As an American, I had to share my recipe for the Philly cheesesteak. My family is from this part of the United States, so I was lucky enough to enjoy this iconic sandwich during summer visits. It may have a reputation as one of the most indulgent sandwiches in the world, but one bite is enough to understand why.
What is a Philly cheesesteak?
The name literally means “steak and cheese sandwich,” which gives you a pretty clear idea of the main components of this classic.
It’s a sandwich made with beef, cheese (most often provolone), and classic toppings such as peppers or caramelized onions.
Origins of the Philly cheesesteak
The cheesesteak traces its origins to two brothers, Pat and Harry Olivieri, who ran a hot dog stand near the Italian Market in South Philadelphia.
In the 1930s, they came up with the idea of creating a new kind of sandwich: beef and grilled onions served in a toasted roll, without cheese. It wasn’t until the 1940s, as the sandwich grew in popularity, that a manager at the Olivieri’s Ridge Ave. location added provolone, giving birth to the cheesesteak.
Cheesesteak fever quickly caught on, and Geno’s opened across from Pat’s in the 1960s, sparking a friendly rivalry that continues to this day. Over the decades, many restaurants in Philadelphia have put their own spin on the cheesesteak.
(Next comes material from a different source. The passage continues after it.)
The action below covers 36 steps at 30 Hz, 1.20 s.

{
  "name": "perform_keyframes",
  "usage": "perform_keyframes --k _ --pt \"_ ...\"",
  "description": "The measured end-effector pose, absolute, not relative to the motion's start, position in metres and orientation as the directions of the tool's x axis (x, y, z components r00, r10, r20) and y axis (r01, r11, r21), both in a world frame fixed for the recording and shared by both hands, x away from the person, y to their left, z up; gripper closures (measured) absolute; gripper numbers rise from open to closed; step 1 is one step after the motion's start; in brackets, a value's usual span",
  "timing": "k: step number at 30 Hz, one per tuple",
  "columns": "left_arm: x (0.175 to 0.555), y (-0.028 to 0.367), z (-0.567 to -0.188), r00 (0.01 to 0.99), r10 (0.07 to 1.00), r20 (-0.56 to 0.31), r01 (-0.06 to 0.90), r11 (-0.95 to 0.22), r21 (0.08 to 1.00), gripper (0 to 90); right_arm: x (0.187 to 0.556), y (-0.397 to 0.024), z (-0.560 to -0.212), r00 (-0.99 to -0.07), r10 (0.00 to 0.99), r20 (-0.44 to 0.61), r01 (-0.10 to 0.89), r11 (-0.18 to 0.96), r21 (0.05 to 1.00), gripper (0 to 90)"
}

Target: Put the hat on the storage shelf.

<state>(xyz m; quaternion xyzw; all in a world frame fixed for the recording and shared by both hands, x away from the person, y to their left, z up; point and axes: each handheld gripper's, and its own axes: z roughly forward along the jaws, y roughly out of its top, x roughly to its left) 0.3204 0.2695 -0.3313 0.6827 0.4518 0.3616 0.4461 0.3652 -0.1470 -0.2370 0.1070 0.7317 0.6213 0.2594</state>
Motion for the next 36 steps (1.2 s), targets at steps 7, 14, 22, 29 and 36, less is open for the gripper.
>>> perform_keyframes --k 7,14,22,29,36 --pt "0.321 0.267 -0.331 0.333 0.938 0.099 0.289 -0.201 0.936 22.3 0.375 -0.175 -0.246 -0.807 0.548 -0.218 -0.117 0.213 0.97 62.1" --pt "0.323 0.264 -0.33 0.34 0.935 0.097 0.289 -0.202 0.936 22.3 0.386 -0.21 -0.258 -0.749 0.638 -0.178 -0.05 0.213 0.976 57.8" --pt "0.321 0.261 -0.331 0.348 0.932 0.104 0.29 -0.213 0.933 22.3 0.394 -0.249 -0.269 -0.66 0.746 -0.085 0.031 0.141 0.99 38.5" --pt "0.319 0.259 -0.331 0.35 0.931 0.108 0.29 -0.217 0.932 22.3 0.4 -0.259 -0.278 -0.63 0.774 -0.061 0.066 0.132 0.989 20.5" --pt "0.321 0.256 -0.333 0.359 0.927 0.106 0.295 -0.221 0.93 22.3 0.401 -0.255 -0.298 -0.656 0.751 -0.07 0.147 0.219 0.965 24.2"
From John’s Roast Pork, known for its cheesesteaks, roast pork sandwiches, and chicken cutlets, to Max’s Steaks, where you can dig into an arm-length cheesesteak in North Philadelphia, these spots, along with many others, have reinterpreted the original recipe and won generations of devoted fans.

Ingredients
- 250 g steak, very thinly sliced
- 0.5 onion, thinly sliced
- 0.5 green bell pepper, very thinly sliced
- 1 tbsp garlic powder
- 1 tsp salt
- 1 tsp black pepper
- 200 g provolone, grated or sliced
- 1 baguette
Instructions
- Sauté the onion over high heat for 2-3 minutes.
- Add the bell pepper and sauté for 2 minutes. Set aside.
- Sauté the steak with the salt, black pepper, and garlic powder for 3-4 minutes.
- Add the vegetables back to the pan.
- Arrange the meat in a line the length of the baguette.
- Top with the cheese, then cover for 1-3 minutes to let it melt.
- Using a spatula, transfer to the baguette.